The case remained with the cold case unit, with no new leads. Then, in 2011, in response to a newspaper article about unsolved cases, friends created a "Remembering Amy Weidner" Facebook page. The cold case detectives were not familiar with Facebook, but knew someone who was: Det. Sgt. William Carter, a nuisance abatement officer.

Concerned with quality of life issues, like underage drinking and overcrowding, Det. Sgt. Carter uses Facebook to try to find events being promoted -- not solve murders.

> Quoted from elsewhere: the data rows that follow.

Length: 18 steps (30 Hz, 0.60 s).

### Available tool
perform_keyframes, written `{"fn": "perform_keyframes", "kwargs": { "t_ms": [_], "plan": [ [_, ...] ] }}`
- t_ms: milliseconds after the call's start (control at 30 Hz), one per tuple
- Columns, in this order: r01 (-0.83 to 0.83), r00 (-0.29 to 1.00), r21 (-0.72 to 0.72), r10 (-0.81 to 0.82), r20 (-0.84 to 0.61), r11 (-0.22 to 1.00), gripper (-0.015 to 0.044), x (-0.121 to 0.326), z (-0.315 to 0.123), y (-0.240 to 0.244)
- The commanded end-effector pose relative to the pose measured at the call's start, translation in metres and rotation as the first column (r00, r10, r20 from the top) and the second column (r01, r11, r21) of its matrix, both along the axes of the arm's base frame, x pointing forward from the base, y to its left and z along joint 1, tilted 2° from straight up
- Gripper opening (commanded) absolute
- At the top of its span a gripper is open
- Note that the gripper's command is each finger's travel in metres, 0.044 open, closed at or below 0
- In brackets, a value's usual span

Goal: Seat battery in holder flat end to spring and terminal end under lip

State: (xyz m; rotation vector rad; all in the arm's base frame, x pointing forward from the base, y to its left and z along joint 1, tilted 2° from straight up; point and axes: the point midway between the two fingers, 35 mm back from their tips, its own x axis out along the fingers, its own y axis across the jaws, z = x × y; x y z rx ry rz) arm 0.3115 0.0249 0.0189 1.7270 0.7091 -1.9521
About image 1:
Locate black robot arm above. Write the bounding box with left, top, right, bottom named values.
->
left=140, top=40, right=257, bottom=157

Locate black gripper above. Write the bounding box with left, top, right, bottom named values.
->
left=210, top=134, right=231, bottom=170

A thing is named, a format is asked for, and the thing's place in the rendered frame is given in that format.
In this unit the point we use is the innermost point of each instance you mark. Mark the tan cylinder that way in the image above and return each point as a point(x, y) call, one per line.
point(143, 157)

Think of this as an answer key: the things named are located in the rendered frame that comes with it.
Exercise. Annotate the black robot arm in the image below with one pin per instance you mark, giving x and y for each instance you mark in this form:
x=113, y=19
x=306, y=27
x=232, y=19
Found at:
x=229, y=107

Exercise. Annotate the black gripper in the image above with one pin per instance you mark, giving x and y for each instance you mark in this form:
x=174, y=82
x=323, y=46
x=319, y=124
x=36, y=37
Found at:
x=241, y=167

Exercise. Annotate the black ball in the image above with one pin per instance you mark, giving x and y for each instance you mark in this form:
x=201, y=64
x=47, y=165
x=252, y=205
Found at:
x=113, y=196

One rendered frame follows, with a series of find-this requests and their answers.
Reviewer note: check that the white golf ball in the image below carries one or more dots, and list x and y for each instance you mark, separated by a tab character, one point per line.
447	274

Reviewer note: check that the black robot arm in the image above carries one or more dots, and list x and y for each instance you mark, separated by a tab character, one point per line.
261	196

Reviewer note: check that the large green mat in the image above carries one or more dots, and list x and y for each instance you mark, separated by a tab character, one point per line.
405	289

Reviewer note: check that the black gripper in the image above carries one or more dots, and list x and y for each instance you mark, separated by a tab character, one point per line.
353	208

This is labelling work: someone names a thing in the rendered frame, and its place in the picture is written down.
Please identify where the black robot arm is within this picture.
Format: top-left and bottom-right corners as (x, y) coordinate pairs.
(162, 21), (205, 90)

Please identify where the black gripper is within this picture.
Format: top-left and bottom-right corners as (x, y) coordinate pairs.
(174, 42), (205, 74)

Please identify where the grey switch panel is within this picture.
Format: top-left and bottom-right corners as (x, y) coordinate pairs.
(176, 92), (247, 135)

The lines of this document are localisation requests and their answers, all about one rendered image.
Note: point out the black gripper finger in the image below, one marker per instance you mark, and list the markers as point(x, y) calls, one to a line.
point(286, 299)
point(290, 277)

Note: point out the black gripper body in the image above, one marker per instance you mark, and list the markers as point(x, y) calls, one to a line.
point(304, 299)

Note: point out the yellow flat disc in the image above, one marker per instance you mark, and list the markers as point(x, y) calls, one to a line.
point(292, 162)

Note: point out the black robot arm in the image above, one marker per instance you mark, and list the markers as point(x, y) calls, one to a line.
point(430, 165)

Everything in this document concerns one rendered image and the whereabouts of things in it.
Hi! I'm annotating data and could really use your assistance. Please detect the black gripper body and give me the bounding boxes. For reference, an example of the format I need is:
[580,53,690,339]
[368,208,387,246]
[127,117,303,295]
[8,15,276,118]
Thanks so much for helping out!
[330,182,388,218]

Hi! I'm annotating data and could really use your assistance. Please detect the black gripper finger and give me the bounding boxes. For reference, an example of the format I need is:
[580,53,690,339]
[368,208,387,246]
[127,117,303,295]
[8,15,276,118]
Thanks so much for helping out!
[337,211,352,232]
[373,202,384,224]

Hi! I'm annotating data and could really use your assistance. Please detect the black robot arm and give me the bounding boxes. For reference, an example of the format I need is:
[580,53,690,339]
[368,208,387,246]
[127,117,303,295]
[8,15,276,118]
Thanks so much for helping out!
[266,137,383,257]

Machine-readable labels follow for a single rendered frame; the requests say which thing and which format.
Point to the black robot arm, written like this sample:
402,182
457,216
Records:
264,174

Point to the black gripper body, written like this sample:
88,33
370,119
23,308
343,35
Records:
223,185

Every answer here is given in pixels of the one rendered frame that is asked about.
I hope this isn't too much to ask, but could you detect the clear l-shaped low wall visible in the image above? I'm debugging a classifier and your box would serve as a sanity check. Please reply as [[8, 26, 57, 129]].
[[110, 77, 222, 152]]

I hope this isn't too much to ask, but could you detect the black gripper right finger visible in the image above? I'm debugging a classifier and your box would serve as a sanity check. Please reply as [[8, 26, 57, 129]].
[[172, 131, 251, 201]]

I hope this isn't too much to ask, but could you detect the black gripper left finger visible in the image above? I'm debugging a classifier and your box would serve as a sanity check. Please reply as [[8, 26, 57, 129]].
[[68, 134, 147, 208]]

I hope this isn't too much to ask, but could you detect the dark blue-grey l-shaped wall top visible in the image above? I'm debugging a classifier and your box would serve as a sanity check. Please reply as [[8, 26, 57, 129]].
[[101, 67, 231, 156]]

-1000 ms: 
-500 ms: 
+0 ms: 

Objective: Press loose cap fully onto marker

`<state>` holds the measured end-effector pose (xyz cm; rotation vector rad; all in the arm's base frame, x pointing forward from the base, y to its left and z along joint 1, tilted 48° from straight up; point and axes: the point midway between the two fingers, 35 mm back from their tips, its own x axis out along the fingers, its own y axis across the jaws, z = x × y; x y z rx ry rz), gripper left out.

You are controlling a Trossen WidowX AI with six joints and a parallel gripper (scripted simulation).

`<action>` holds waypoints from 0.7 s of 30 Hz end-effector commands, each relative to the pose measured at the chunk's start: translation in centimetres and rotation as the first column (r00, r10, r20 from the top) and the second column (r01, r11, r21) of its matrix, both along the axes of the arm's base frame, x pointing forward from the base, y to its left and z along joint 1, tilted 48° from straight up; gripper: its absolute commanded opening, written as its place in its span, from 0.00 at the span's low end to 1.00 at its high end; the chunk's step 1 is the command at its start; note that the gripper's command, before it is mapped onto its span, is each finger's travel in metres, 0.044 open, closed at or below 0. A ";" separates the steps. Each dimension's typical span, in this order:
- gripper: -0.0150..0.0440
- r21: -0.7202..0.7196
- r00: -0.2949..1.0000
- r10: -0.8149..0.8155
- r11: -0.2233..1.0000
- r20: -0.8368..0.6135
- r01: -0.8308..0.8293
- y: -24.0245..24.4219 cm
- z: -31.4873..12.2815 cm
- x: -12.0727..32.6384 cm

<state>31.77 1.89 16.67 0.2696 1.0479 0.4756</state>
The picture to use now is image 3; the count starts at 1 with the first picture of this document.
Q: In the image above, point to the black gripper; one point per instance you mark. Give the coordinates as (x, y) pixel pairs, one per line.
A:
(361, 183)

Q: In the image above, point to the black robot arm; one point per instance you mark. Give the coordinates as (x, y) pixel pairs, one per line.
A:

"I really knew nothing about the case," Carter admitted. "My job was to print this Facebook memorial page out. I looked at it and eventually I read the case file, the case notes ... It's something that I dove into and just couldn't put it down."

"But no one asked you to read the file, did they?" Roberts asked.

"No," Carter replied.

"So what prompted you to just pick up the file, take it home and read 65 pages? Why were you intrigued?"

"I think it was the photo we always saw of Amy," he replied.

On his own time, Carter continued working the case, looking at everything that had been collected over two decades: evidence at the crime scene, school attendance records from the day Amy was killed, even the list of people attending the funeral.

"In the file was the original palm print that was recovered from the scene," Carter explained. "Older files were of course all typewritten."

Carter entered it all into a database and soon realized the other investigators had overlooked some leads.

"There [were] tons of friends of her brother's ... that they'd never even talked to and never got DNA from," he told Roberts. "Once I saw a lot of those things, I guess it became a mission of mine to say, 'We're gonna fix this.'"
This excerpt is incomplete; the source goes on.